> What to work on
Select all lines holding the word "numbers" from the entries that follow.

* * * *

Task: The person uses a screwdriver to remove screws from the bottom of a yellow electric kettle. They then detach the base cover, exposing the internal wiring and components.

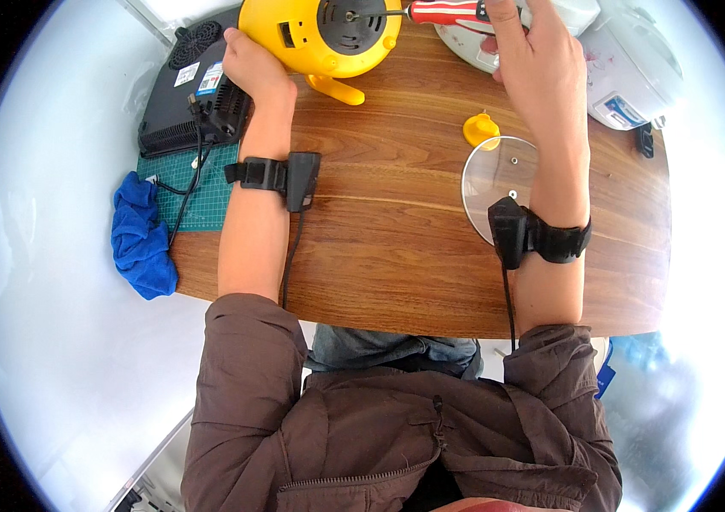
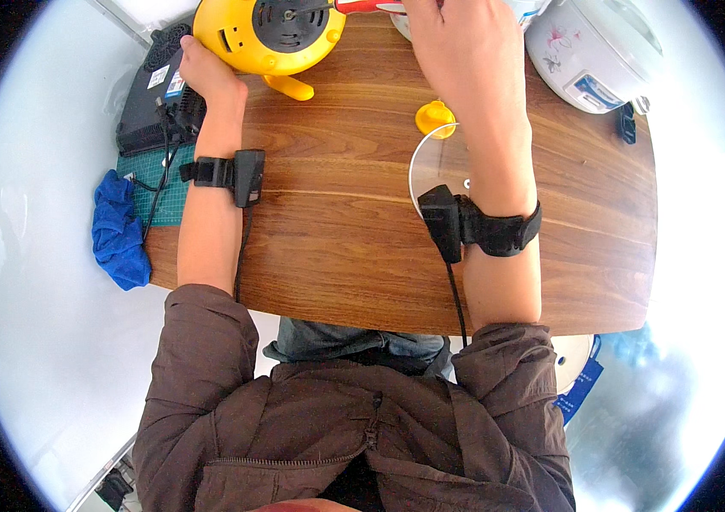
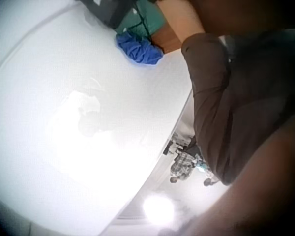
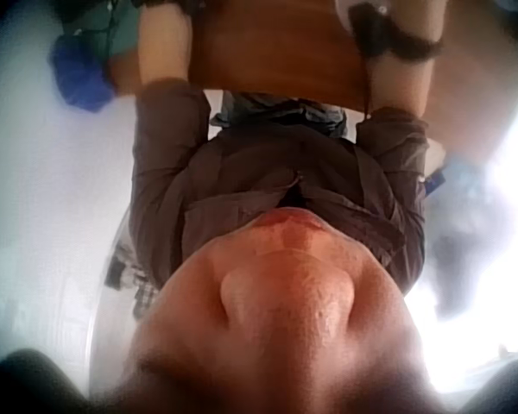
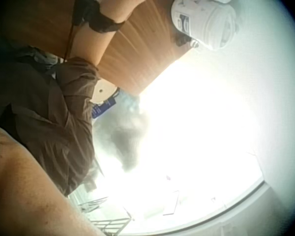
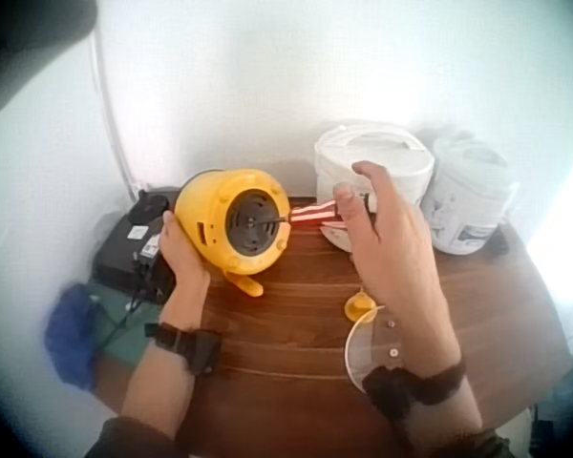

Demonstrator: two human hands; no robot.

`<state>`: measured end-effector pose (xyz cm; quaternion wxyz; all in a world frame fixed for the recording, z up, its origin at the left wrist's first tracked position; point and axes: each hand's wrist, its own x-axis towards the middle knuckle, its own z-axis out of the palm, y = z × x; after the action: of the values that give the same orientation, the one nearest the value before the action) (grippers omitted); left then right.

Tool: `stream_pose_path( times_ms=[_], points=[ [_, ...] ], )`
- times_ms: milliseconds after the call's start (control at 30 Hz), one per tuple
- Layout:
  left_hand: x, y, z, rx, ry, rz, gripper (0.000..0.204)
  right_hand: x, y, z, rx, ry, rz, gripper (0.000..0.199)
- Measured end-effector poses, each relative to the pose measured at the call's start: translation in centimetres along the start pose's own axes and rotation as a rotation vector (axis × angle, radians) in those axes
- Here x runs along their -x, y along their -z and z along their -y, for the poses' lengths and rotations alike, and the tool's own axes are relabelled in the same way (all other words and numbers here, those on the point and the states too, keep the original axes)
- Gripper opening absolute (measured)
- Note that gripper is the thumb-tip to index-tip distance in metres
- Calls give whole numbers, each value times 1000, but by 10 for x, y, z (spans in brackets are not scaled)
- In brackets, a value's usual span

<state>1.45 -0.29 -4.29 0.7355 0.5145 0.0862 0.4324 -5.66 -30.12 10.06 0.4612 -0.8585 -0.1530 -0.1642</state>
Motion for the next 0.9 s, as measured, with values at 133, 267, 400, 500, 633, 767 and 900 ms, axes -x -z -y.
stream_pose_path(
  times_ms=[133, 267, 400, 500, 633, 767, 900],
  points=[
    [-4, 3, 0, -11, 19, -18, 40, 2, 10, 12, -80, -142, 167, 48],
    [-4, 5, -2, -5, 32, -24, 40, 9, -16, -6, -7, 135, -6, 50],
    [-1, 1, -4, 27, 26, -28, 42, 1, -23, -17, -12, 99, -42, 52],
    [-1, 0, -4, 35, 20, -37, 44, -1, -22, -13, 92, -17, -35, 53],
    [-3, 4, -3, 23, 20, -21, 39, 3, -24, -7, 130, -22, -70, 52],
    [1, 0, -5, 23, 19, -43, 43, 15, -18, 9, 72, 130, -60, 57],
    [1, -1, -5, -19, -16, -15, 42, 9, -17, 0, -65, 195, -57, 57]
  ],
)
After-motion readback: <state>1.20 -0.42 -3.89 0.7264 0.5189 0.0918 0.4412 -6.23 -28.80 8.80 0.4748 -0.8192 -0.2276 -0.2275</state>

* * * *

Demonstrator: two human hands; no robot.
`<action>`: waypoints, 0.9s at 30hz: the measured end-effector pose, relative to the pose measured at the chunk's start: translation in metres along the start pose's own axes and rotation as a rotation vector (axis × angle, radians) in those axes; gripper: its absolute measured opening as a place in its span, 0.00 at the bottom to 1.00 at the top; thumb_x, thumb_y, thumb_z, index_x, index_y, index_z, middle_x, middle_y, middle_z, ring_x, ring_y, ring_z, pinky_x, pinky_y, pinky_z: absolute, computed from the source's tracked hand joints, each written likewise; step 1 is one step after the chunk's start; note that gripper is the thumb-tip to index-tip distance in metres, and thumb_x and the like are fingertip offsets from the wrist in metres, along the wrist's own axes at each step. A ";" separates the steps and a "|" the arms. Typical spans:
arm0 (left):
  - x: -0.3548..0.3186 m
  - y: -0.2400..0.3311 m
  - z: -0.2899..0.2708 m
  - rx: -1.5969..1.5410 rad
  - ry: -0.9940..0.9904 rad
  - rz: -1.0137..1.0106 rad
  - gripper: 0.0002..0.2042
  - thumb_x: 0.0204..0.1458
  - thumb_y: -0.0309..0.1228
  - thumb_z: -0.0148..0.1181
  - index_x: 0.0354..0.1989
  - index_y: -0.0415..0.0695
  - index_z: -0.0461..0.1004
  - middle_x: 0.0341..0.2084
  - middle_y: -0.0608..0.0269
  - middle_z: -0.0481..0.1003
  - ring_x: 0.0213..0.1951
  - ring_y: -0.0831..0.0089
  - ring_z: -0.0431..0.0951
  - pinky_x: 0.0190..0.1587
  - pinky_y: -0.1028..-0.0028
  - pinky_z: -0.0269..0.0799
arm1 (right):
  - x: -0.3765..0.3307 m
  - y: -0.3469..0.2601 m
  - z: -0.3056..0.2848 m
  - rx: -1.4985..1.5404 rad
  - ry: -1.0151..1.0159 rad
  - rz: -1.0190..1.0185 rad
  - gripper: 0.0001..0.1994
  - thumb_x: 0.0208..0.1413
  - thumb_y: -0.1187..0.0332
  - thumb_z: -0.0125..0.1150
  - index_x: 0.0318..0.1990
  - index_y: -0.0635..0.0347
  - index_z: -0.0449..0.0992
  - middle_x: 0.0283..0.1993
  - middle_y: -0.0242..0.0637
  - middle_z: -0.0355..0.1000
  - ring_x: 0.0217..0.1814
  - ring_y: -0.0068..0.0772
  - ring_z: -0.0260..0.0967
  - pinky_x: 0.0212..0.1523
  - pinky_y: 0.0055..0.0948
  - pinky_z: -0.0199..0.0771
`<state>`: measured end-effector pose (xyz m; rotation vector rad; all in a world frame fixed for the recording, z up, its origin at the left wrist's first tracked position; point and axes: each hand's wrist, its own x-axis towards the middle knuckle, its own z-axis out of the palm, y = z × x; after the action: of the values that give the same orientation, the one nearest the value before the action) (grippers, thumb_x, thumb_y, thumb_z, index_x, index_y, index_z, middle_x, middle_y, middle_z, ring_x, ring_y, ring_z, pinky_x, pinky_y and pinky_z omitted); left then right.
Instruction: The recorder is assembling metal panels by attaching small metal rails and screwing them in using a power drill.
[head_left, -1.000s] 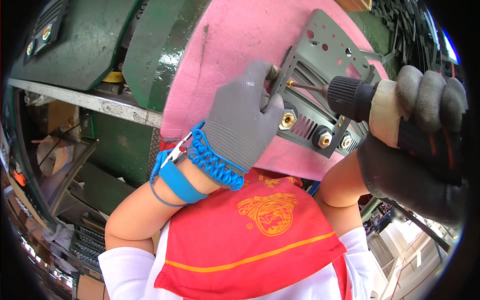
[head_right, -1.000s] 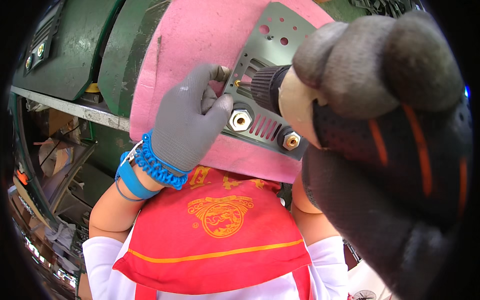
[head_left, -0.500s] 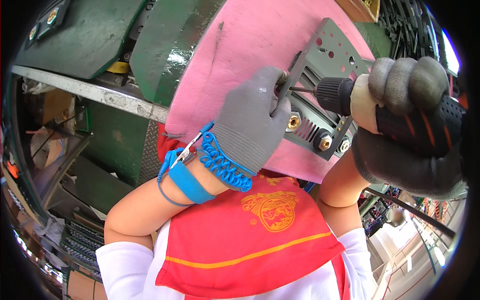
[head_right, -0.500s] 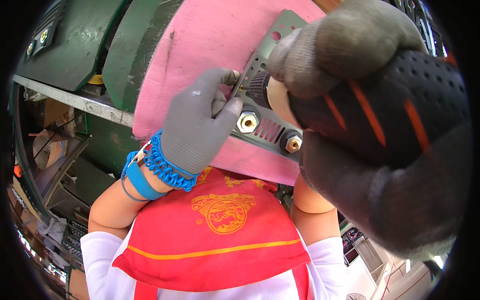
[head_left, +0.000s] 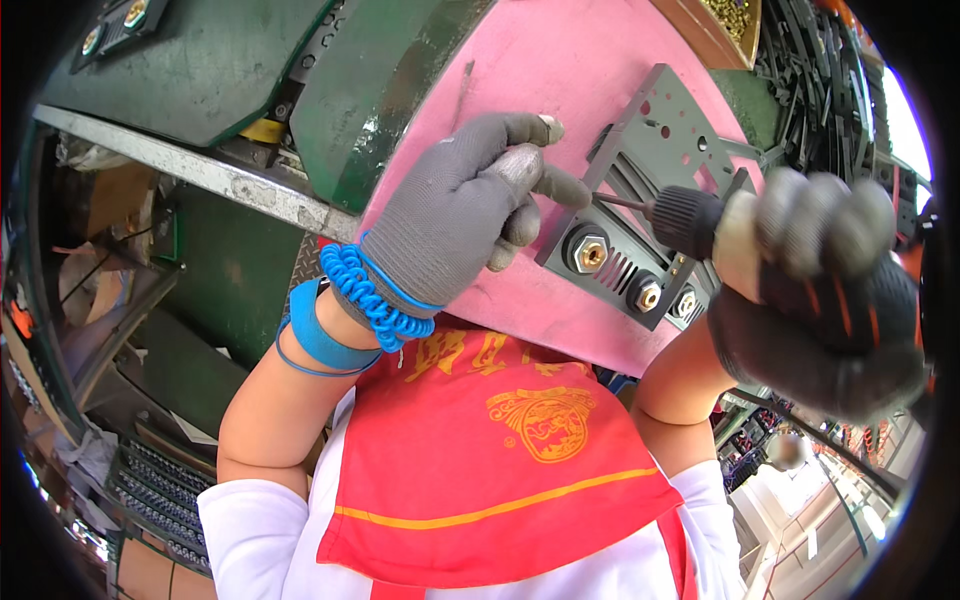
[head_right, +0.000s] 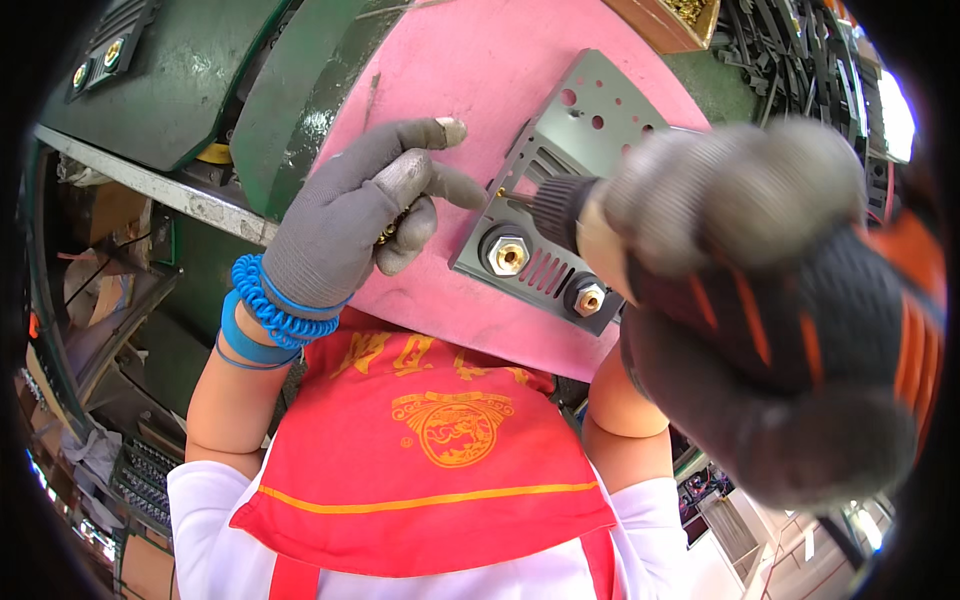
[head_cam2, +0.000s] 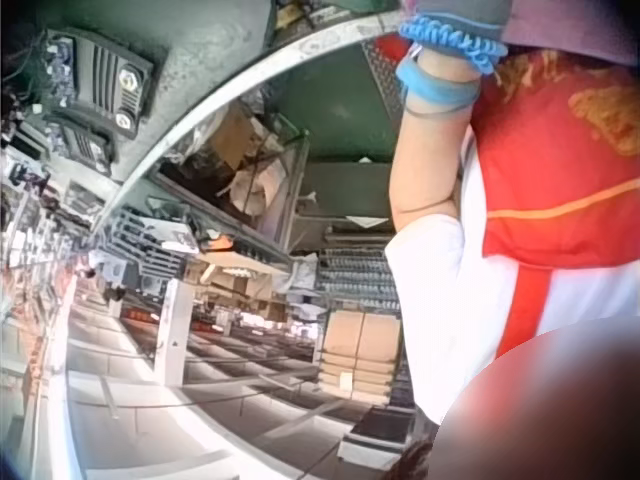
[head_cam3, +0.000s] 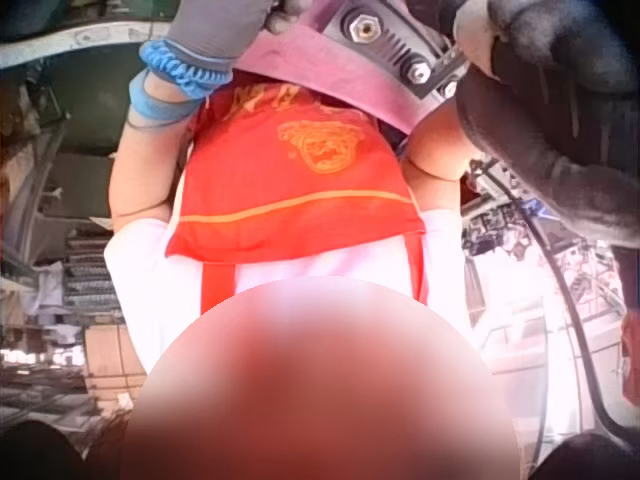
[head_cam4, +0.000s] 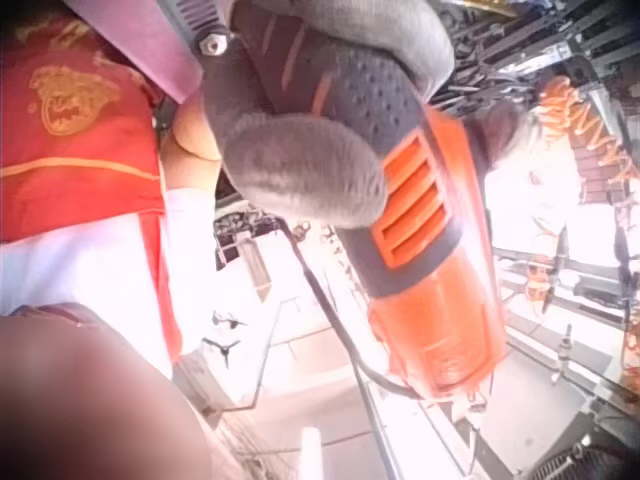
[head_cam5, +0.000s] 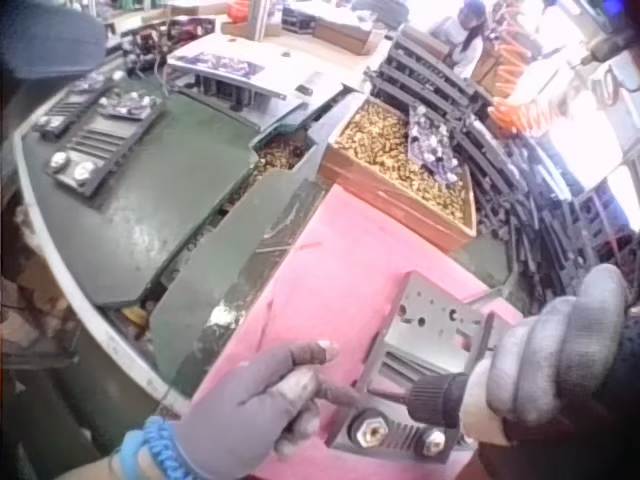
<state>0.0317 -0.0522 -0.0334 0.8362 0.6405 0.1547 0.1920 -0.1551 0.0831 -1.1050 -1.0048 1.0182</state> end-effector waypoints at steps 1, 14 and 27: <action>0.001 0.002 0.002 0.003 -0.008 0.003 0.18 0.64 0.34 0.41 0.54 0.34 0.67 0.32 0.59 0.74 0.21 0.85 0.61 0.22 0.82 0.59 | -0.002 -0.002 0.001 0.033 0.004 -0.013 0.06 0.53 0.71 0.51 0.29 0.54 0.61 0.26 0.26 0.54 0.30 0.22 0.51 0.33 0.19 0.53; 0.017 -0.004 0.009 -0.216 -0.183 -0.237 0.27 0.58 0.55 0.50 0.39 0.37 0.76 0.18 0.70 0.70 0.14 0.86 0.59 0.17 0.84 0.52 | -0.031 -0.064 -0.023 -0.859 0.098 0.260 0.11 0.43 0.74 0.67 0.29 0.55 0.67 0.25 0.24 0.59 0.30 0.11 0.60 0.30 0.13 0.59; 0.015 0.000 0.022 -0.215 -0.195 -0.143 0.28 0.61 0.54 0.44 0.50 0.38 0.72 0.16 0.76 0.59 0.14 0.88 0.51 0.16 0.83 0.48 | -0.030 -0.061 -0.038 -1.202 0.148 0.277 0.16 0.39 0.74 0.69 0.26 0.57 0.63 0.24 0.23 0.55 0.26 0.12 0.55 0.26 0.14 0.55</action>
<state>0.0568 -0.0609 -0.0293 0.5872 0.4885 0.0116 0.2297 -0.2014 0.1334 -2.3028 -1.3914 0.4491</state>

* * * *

> Solution
- Here x runs along their -x, y along their -z and z along their -y, for the poses' lengths and rotations alike, and the tool's own axes are relabelled in the same way (all other words and numbers here, those on the point and the states too, keep the original axes)
- Calls give whole numbers, each value times 1000, but by 10 for x, y, z (spans in brackets are not scaled)

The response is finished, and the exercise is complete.